# [Work instruction]
Would you repeat the listing exactly, without any of its images?

------------------------

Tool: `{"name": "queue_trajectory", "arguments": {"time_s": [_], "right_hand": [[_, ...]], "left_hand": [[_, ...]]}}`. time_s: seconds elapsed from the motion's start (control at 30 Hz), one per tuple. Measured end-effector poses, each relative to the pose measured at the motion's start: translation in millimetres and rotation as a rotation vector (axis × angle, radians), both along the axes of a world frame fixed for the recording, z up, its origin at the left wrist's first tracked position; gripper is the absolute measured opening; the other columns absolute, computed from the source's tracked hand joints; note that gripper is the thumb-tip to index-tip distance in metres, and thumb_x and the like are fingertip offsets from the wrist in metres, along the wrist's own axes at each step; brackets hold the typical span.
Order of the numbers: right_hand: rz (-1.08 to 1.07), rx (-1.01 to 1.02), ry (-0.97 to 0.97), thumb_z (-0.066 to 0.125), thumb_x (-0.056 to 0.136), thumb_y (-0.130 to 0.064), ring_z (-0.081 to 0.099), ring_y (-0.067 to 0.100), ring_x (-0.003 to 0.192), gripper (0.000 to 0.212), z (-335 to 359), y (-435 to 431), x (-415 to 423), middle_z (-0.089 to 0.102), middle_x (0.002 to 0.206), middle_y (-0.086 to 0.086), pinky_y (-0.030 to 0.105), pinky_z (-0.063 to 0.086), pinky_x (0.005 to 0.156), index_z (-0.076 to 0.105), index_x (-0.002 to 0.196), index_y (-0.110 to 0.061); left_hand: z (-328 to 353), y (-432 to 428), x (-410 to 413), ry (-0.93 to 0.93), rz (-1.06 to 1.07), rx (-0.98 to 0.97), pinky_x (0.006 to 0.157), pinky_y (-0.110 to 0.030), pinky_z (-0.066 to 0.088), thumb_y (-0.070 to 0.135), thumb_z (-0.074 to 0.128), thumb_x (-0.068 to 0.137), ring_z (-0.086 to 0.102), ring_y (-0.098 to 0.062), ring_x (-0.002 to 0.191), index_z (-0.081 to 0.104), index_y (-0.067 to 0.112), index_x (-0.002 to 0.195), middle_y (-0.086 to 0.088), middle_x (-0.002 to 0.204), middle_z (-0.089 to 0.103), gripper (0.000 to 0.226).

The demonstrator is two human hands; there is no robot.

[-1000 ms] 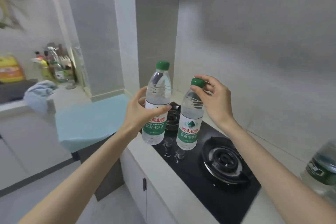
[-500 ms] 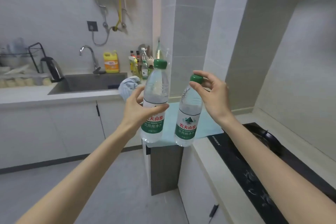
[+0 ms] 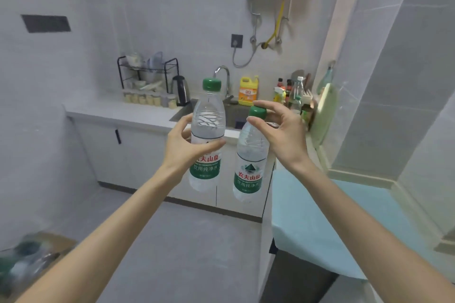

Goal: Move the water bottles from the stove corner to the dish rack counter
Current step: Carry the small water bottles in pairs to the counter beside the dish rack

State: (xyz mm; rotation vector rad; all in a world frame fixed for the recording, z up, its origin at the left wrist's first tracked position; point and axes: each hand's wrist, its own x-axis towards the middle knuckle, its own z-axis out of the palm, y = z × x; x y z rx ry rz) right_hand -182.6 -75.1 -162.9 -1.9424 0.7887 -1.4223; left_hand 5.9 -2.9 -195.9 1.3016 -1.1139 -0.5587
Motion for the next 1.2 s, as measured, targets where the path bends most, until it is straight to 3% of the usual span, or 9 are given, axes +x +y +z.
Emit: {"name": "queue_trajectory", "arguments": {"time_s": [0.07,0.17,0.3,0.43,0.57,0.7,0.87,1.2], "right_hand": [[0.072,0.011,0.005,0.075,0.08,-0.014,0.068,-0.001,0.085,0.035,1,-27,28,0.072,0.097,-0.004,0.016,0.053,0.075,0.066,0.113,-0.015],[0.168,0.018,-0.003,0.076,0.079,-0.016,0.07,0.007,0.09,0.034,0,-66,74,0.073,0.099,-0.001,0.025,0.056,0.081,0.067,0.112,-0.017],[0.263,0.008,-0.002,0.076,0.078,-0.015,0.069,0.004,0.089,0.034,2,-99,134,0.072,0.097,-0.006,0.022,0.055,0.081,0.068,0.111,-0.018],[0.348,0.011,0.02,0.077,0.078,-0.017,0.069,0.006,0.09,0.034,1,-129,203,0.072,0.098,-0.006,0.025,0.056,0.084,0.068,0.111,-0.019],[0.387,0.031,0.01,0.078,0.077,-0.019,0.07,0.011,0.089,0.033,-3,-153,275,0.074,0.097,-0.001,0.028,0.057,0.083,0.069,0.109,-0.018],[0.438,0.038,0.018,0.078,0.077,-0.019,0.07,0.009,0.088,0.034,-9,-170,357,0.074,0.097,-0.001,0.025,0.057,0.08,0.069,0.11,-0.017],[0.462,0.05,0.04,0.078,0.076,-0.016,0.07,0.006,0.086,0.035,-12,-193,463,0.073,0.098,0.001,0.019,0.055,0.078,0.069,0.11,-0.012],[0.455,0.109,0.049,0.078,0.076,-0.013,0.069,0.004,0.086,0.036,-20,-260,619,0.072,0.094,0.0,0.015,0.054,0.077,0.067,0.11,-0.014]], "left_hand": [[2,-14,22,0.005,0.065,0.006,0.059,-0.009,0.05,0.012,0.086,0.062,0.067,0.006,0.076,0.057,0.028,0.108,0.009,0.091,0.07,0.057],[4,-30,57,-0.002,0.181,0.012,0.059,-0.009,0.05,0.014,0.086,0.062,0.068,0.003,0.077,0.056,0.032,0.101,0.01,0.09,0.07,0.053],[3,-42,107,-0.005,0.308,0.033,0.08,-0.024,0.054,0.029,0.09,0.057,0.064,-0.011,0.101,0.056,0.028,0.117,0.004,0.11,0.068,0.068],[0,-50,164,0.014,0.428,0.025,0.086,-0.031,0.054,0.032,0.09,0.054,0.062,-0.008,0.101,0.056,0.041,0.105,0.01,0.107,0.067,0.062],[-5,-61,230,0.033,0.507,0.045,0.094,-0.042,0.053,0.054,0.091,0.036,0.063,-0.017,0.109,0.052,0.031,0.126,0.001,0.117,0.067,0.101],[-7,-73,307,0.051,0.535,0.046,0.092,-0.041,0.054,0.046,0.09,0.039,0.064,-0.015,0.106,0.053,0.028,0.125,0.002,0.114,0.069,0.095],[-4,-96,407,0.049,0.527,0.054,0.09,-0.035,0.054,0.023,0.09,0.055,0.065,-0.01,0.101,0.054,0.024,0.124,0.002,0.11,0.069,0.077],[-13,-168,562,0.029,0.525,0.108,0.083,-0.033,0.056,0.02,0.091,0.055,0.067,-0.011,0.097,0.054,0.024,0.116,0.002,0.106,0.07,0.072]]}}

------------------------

# [Output for this exercise]
Tool: `{"name": "queue_trajectory", "arguments": {"time_s": [_], "right_hand": [[_, ...]], "left_hand": [[_, ...]]}}`. time_s: seconds elapsed from the motion's start (control at 30 Hz), one per tuple. Measured end-effector poses, each relative to the pose measured at the motion's start: translation in millimetres and rotation as a rotation vector (axis × angle, radians), both along the axes of a world frame fixed for the recording, z up, its origin at the left wrist's first tracked position; gripper is the absolute measured opening; the other columns absolute, computed from the source's tracked hand joints; note that gripper is the thumb-tip to index-tip distance in metres, and thumb_x and the like are fingertip offsets from the wrist in metres, along the wrist's own axes at each step; brackets hold the typical span.
Order of the numbers: right_hand: rz (-1.08 to 1.07), rx (-1.01 to 1.02), ry (-0.97 to 0.97), thumb_z (-0.066 to 0.125), thumb_x (-0.056 to 0.136), thumb_y (-0.130 to 0.064), ring_z (-0.081 to 0.099), ring_y (-0.067 to 0.100), ring_x (-0.003 to 0.192), gripper (0.000 to 0.212), z (-335 to 359), y (-435 to 431), x (-415 to 423), middle_z (-0.089 to 0.102), middle_x (0.002 to 0.206), middle_y (-0.086 to 0.086), pinky_y (-0.030 to 0.105), pinky_z (-0.063 to 0.086), pinky_x (0.005 to 0.156), index_z (-0.076 to 0.105), index_x (-0.002 to 0.196), index_y (-0.110 to 0.061); left_hand: z (-328 to 353), y (-432 to 428), x (-410 to 413), ry (-0.93 to 0.93), rz (-1.06 to 1.07), rx (-0.98 to 0.97), pinky_x (0.006 to 0.157), pinky_y (-0.110 to 0.030), pinky_z (-0.066 to 0.088), thumb_y (-0.070 to 0.135), thumb_z (-0.074 to 0.128), thumb_x (-0.068 to 0.137), ring_z (-0.086 to 0.102), ring_y (-0.098 to 0.062), ring_x (-0.002 to 0.191), index_z (-0.081 to 0.104), index_y (-0.067 to 0.112), index_x (-0.002 to 0.195), middle_y (-0.086 to 0.088), middle_x (-0.002 to 0.204), middle_z (-0.089 to 0.103), gripper (0.000 to 0.226).

The demonstrator is two human hands; there is no robot.

[-1000 ms] 
[-500 ms] 
[+0 ms] 

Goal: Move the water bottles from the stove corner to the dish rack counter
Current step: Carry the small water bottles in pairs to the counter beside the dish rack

State: (xyz mm; rotation vector rad; all in a world frame fixed for the recording, z up, its origin at the left wrist's first tracked position; point and axes: each hand's wrist, its own x-axis towards the middle knuckle, its own z-axis out of the palm, y = z × x; x y z rx ry rz) right_hand -182.6 -75.1 -162.9 -1.9424 0.7887 -1.4223; left_hand 5.9 -2.9 -195.9 1.3016 -1.1139 -0.5587
Motion for the next 1.2 s, as measured, targets where the path bends most, until it is straight to 3% of the usual span, or 9 are given, axes +x +y +z.
Emit: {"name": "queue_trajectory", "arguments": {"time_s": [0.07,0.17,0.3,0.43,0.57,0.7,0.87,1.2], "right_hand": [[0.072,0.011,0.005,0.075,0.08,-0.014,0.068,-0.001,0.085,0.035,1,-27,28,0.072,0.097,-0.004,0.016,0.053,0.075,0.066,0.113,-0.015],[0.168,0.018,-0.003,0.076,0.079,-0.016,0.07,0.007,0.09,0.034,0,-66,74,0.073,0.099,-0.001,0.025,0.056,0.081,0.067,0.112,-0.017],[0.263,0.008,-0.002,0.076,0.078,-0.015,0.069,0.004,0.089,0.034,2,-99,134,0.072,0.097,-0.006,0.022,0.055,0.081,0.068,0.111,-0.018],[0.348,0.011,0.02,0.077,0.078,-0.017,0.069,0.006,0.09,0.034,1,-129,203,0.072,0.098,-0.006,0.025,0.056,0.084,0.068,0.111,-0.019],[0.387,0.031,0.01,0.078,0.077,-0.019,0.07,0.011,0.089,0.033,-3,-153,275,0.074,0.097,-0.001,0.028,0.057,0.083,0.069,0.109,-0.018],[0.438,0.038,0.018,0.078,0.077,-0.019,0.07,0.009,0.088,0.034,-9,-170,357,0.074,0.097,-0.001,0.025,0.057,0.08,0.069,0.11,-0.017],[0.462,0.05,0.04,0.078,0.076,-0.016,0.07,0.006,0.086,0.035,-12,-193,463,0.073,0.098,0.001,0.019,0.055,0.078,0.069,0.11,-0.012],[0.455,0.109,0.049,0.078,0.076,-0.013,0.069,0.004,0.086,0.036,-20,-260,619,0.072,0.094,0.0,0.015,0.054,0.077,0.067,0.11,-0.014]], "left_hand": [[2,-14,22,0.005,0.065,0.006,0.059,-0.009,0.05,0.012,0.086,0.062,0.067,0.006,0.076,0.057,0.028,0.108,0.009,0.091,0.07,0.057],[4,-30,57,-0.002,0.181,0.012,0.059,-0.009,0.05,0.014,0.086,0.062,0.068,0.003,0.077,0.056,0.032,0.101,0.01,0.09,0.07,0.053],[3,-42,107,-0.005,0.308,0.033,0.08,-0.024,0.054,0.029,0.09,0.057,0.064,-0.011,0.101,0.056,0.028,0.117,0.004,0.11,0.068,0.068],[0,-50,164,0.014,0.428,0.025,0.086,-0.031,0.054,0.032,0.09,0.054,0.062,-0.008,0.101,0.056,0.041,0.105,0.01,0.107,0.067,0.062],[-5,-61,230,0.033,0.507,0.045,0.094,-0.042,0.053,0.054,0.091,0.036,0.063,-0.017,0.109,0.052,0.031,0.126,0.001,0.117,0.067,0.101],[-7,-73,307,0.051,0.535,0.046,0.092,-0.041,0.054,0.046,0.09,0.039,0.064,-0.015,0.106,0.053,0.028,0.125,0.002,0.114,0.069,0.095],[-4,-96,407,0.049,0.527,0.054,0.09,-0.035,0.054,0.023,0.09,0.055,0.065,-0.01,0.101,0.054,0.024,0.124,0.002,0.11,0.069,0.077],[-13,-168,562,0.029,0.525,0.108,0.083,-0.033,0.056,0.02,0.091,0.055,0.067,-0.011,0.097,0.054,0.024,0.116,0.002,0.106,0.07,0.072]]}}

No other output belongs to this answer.